Let’s suppose the Supreme Court rules the first-sale doctrine doesn’t apply to anything foreign-produced, and as a result the publisher moves its printing operations overseas. The publisher and author could then decide not to allow textbook rentals and set their own used book prices. Therefore, they could demand SDSU Bookstore sells the two used books for $29.99 or won’t allow them to sell used books at all. This scenario could allow a domestic competitor to come in and undercut imported goods, but odds are domestic companies will match the price increase given to the imports.

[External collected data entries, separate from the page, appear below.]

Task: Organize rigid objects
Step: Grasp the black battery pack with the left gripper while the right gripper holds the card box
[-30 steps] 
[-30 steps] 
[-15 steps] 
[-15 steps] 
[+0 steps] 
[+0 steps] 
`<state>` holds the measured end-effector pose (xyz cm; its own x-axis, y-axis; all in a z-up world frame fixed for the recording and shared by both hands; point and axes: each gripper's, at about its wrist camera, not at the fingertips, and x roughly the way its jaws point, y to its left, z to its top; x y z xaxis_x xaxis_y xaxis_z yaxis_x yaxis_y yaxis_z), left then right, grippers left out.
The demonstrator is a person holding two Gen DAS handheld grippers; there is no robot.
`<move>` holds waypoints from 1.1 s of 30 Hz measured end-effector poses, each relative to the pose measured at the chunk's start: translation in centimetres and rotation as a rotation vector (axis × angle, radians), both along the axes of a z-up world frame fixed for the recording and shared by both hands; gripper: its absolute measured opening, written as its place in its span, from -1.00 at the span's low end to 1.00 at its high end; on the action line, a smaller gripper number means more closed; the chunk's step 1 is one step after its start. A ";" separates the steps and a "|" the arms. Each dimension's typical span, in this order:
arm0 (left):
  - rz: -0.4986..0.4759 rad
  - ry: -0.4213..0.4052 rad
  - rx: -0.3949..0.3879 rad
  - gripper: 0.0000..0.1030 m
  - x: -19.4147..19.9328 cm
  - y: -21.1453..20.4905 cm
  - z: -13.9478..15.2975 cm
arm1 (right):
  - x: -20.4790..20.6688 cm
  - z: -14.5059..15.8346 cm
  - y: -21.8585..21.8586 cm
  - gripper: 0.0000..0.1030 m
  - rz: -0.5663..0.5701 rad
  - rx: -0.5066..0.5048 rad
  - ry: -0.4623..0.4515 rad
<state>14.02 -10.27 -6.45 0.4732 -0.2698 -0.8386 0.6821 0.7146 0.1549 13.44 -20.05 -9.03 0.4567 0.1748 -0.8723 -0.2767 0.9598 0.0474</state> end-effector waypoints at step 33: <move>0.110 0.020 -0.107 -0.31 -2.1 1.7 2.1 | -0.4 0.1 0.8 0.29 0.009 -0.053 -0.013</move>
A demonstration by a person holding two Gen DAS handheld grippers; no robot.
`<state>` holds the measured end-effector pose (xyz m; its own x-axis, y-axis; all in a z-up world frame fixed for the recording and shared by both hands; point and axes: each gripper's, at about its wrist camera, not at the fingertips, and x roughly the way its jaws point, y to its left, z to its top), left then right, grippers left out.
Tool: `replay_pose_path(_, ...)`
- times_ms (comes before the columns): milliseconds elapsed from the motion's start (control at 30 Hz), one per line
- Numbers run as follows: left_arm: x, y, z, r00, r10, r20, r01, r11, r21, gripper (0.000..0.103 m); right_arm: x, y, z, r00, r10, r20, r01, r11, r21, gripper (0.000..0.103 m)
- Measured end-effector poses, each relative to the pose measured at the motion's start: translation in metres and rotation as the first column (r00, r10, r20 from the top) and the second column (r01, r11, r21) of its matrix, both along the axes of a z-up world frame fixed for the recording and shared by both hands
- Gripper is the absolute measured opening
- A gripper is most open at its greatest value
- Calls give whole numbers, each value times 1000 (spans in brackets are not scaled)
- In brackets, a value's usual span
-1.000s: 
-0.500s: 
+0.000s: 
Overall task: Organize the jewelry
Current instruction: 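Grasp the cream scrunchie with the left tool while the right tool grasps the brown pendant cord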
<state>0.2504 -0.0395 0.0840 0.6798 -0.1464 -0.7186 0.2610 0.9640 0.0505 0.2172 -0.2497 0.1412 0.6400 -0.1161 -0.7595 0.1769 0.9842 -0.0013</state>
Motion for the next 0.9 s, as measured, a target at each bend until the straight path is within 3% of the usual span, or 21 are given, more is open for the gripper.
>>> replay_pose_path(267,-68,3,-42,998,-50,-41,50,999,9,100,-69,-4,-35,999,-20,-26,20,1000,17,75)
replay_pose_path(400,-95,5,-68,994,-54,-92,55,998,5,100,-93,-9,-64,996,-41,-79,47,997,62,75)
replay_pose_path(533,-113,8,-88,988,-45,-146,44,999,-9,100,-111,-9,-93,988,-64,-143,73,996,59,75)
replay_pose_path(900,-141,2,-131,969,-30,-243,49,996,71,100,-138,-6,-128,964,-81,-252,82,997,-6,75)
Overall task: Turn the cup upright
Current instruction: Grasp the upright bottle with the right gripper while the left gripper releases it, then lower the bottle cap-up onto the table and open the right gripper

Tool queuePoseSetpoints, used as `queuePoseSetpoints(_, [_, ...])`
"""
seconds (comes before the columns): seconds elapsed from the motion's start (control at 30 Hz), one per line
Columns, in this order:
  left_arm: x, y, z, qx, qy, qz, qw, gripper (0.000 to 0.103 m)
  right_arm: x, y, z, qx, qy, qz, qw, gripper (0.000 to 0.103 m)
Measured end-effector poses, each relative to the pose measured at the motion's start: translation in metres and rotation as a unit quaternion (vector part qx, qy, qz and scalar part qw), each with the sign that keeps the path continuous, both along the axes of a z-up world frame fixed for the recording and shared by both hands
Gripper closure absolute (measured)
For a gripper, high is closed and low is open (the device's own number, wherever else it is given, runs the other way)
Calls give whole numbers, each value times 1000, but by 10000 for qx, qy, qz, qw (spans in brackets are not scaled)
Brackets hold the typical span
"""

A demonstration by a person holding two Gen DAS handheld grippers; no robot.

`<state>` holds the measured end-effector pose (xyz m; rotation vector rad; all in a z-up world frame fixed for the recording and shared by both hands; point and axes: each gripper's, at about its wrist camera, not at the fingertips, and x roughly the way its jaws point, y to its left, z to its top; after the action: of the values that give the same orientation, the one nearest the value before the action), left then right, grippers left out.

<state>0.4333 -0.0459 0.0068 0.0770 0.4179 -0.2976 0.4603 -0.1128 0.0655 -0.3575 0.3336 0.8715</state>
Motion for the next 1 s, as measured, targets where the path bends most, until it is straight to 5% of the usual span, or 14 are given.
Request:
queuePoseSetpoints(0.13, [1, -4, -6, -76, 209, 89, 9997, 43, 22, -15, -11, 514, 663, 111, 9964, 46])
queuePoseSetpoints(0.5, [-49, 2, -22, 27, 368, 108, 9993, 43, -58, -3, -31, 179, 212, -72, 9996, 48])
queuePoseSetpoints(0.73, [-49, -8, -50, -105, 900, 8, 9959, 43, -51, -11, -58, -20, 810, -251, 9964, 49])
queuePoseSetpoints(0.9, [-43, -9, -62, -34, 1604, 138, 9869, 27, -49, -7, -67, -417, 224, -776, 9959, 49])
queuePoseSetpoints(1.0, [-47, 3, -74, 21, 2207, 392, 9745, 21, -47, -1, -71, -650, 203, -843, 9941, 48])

For the record, the Association of American Publishers has lined up against U.S. consumers with a “friend of the court” brief stating anything non-U.S. produced shouldn’t receive protection. Its belief comes straight from ledger books because an increase in the price of foreign books will drive up the cost of domestic books.
The textbook rental market is a curse to the publishing industry because students pay only a small fraction of the book’s market price. If the Supreme Court rules for a loophole in the doctrine, publishers will exploit it to control rentals. Curtailing the textbook rental market would cost consumers more by raising the cost to rent or buy new or used books. Authors deserve royalties, but they don’t deserve to continue to reap royalties each time the same book is resold.
The choice the U.S. Supreme Court must make is clear: extend the first-sale doctrine provision to cover all products bought and sold in the U.S., regardless of country of origin. Americans pay enough to live in this great country, they needn’t pay inflated costs just because greed says they should.